Students who graduate from Computer Science will be able to:

  1. Develop a broad and coherent body of knowledge in computer science, including algorithms and one other subfield, and apply an integrated understanding of these concepts to solve relevant problems.
  2. Construct models of a computational process in appropriate formalisms at appropriate levels of abstraction and relate models in different formalisms to one another.
  3. Design and code programs that can work with the capabilities of the hardware and software stack; understand and explain to others how the underlying infrastructure affects application performance.
  4. Evaluate the correctness and efficiency of algorithms, both standard and novel, and communicate the evaluation effectively.

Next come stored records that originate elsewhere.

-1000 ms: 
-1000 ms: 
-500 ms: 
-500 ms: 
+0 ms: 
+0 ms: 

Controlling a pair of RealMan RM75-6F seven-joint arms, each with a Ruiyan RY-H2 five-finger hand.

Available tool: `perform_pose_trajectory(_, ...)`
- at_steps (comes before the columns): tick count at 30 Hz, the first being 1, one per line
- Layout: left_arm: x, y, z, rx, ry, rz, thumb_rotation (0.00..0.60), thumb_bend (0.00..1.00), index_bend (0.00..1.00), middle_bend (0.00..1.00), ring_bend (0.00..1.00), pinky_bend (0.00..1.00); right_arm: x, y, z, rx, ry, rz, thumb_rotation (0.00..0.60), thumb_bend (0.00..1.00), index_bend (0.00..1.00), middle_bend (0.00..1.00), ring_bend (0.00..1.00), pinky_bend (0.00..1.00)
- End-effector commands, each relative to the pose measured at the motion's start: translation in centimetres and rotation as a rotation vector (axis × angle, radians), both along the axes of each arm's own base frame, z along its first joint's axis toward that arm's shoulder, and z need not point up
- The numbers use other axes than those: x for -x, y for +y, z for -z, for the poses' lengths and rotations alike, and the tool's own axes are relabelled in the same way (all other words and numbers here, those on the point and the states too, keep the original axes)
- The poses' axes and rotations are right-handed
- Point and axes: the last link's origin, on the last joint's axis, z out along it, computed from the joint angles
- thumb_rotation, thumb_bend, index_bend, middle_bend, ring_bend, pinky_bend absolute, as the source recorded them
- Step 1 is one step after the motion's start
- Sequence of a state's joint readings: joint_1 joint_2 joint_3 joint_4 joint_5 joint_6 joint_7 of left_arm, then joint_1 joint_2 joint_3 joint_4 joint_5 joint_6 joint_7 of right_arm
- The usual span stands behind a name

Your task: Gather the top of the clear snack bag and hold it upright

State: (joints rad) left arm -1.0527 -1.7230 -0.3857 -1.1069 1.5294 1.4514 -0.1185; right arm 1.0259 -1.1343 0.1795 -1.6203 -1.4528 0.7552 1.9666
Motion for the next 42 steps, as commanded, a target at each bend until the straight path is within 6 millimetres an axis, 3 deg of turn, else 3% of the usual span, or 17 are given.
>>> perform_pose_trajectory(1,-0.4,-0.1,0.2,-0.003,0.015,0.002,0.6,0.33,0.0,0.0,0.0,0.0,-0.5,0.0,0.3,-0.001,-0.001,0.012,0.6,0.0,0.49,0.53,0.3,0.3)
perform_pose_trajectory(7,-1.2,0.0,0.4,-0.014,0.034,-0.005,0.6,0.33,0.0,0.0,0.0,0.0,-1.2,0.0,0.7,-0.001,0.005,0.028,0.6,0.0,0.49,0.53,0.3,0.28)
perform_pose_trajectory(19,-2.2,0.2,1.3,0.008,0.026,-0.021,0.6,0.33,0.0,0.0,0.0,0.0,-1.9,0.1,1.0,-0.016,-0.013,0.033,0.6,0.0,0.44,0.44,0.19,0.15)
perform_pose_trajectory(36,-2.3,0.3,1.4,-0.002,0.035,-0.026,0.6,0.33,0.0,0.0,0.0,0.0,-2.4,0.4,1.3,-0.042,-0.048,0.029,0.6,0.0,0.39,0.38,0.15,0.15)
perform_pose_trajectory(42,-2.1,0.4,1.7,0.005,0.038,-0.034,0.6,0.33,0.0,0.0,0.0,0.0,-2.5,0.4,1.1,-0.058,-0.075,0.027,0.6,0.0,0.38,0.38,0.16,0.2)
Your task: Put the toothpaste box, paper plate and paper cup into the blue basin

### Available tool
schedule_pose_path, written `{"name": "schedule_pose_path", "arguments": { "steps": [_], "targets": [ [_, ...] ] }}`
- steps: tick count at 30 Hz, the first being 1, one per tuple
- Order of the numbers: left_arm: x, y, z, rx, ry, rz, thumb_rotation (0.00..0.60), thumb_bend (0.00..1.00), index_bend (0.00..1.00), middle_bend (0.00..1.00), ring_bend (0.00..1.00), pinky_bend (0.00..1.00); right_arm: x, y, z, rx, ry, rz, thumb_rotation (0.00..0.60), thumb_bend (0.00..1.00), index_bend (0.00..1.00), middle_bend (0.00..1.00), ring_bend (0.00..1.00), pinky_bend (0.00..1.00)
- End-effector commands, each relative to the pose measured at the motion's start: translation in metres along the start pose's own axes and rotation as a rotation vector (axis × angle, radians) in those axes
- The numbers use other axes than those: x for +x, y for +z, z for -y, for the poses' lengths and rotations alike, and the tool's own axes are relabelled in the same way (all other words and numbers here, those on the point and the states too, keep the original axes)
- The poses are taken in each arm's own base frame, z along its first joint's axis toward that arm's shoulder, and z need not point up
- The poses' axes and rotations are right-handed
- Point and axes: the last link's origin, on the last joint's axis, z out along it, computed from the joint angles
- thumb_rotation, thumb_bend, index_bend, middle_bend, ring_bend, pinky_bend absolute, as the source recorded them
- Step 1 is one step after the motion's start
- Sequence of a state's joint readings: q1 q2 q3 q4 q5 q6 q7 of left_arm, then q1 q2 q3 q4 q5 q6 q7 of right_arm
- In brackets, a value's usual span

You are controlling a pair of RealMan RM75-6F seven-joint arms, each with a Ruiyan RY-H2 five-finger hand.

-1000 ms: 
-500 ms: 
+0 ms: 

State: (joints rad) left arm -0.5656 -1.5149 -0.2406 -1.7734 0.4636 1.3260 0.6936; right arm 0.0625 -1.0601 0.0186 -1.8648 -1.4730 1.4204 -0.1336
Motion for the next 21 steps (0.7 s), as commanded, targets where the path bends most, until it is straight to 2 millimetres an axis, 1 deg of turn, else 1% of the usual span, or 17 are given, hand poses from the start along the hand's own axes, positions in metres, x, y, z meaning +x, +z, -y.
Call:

  5. Communicate concepts and findings in computer science through a range of modes for a variety of purposes and audiences, using evidence-based arguments that are robust to critique.
  6. Apply key ideas from the theory of computation and its limits, recognise tasks where efficient perfect solutions should not be expected and where approximate solutions are appropriate and communicate the implications for users who want to solve such tasks.
  7. Design, construct, and explain efficient solutions to a wide range of computational tasks, both by applying known data structures and algorithms, including those found in the literature of the field, and by designing new algorithms using a range of algorithm design techniques to produce runnable implementations of these solutions.
  8. Work effectively with clients to achieve an efficient computational solution to a task, working individually and as part of collaborative teams, with consideration of differences in social and cultural perspectives.